La toma de la ciudad que duró varias horas solamente, puesto que los rebeldes no podían mantenerla, se debió a la traición de la propia hija del general español que la defendía. Pero dejemos que sea el historiador Juan M. Riesgo Pérez-Dueño quien nos los cuente.

Invitamos de paso a nuestros lectores a leer su brillante trabajo “La Guerra de Cuba, un capítulo insuficientemente conocido en nuestra historia en América”.

Dice Riesgo Pérez- Dueño en el trabajo citado:

A lo anterior de suma la revelación, de las tataranietas del General español Emilio March, Carmen y Elena Ferrer, en directo ante España entera y la audición de TVE Internacional, en ¿Quién Sabe Dónde? emitido desde La Habana el 1 de Junio de 1998: «Que éste fue espiado en Victoria de las Tunas, la única ciudad de cierta importancia tomada por los mambises, por su propia hija, educada por su familia materna profundamente independista, quién dio información fundamental a los cubanos, sobre los lugares clave de las fortificaciones y de los puntos flacos de la reducida guarnición que la custodiaba. Y fue atacada utilizando cañones de dinamita, facilitados por los norteamericanos, resultando las fortificaciones destruidas y la ciudad arrasada, llegando los invasores a saquear la vivienda, y vejar a las hermanas del General de la primera guerra, Vicente García (muerto en 1886), lo que demuestra la poca disciplina del contingente de Calixto García. Después para evitar la reacción española la abandonaron. El General Emilio March, que había sido Gobernador de Manzanillo y que perdió a su esposa cubana poco después de dar a luz a su hija, abandonó Cuba con una profunda pena. Según sus tataranietas Ferrer, su hija que había traicionado a su padre por presión de su familia materna, después de años de no verlo y al que había amado tanto, cuando lo visitó en Victoria de las Tunas, fue también presa de profunda melancolía, por el sentimiento de haberse valido de su condición de hija de un general español para traicionarle”.

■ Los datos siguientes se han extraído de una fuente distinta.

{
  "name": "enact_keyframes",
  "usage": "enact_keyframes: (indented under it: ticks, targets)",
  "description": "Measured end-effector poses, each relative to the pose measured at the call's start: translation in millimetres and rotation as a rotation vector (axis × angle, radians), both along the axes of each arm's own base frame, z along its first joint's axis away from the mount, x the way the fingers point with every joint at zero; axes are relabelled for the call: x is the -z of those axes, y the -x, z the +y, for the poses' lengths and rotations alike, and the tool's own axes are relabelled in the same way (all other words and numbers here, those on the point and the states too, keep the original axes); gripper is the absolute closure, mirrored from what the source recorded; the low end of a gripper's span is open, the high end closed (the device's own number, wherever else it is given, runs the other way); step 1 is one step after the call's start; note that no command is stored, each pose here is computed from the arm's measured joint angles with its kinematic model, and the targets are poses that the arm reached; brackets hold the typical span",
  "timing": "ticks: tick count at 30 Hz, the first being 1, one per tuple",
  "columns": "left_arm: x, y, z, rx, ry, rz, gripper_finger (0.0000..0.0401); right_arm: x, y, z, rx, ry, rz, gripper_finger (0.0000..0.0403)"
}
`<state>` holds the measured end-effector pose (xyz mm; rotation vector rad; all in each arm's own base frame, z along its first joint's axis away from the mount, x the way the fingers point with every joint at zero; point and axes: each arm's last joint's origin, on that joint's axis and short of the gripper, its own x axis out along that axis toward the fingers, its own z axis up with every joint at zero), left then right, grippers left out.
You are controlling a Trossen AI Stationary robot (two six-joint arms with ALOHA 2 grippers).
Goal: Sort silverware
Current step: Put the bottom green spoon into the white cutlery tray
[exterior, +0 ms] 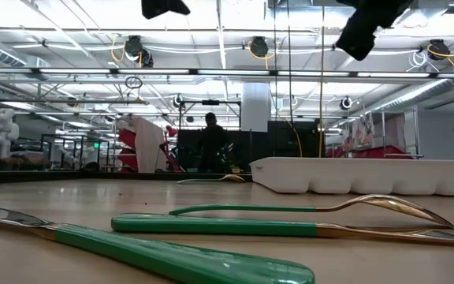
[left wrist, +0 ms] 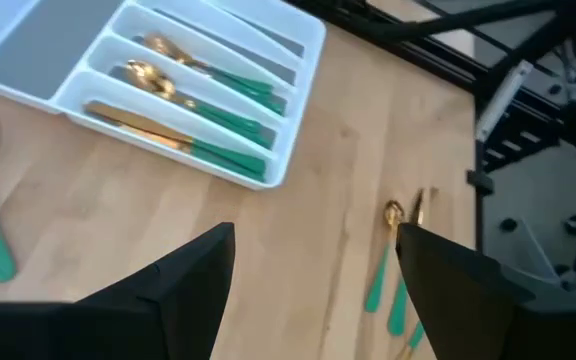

La familia guardó la documentación de estos amores encontrados de «patria y familia” y demostró cien años después, la verdad de la anómala toma de Las Tunas.

El Catedrático de Sevilla y Académico de la Historia, D. Luis Navarro, en su reciente obra (1998). afirma que Calixto García, al tomar Las Tunas, hizo ejecutar a todos los guerrilleros al servicio del Ejército español, casi todos cubanos y de raza negra. Prueba de la crueldad de este General cubano, cuya supuesta amistad había utilizado el “iluso» General Blanco para ser nombrado Capitán General de Cuba, es la reacción a las propuestas de paz que envía Blanco a los jefes mambises, para hacer frente conjuntamente al desembarco norteamericano: Fusilar a los enviados españoles. El Coronel cubano Aranguren hace ejecutar a quienes llevan propuestas de paz, pero el verdadero culpable de su muerte es el ingenuo Blanco, por alardear de amistades con Calixto García, cuando desterrado en España trabajaba para el Banco de Castilla. Así, es ejecutado el Teniente Coronel de Ingenieros. Joaquín Ruiz. al llevar una propuesta de paz al denominado pomposamente «Quinto Cuerpo de Ejército Cubano”. Lo mismo le ocurrirá al pobre Narciso Menéndez, portador de cartas de paz de los Generales Ramón Blanco y Luis de Pando. Según Máximo Gómez (1994), éstos Generales demostrarán más torpeza que «el cruel” Weyler Nicolau, que al menos hacía la guerra, mientras Menéndez fue enviado estúpidamente a la inexorable «guadaña de la muerte”.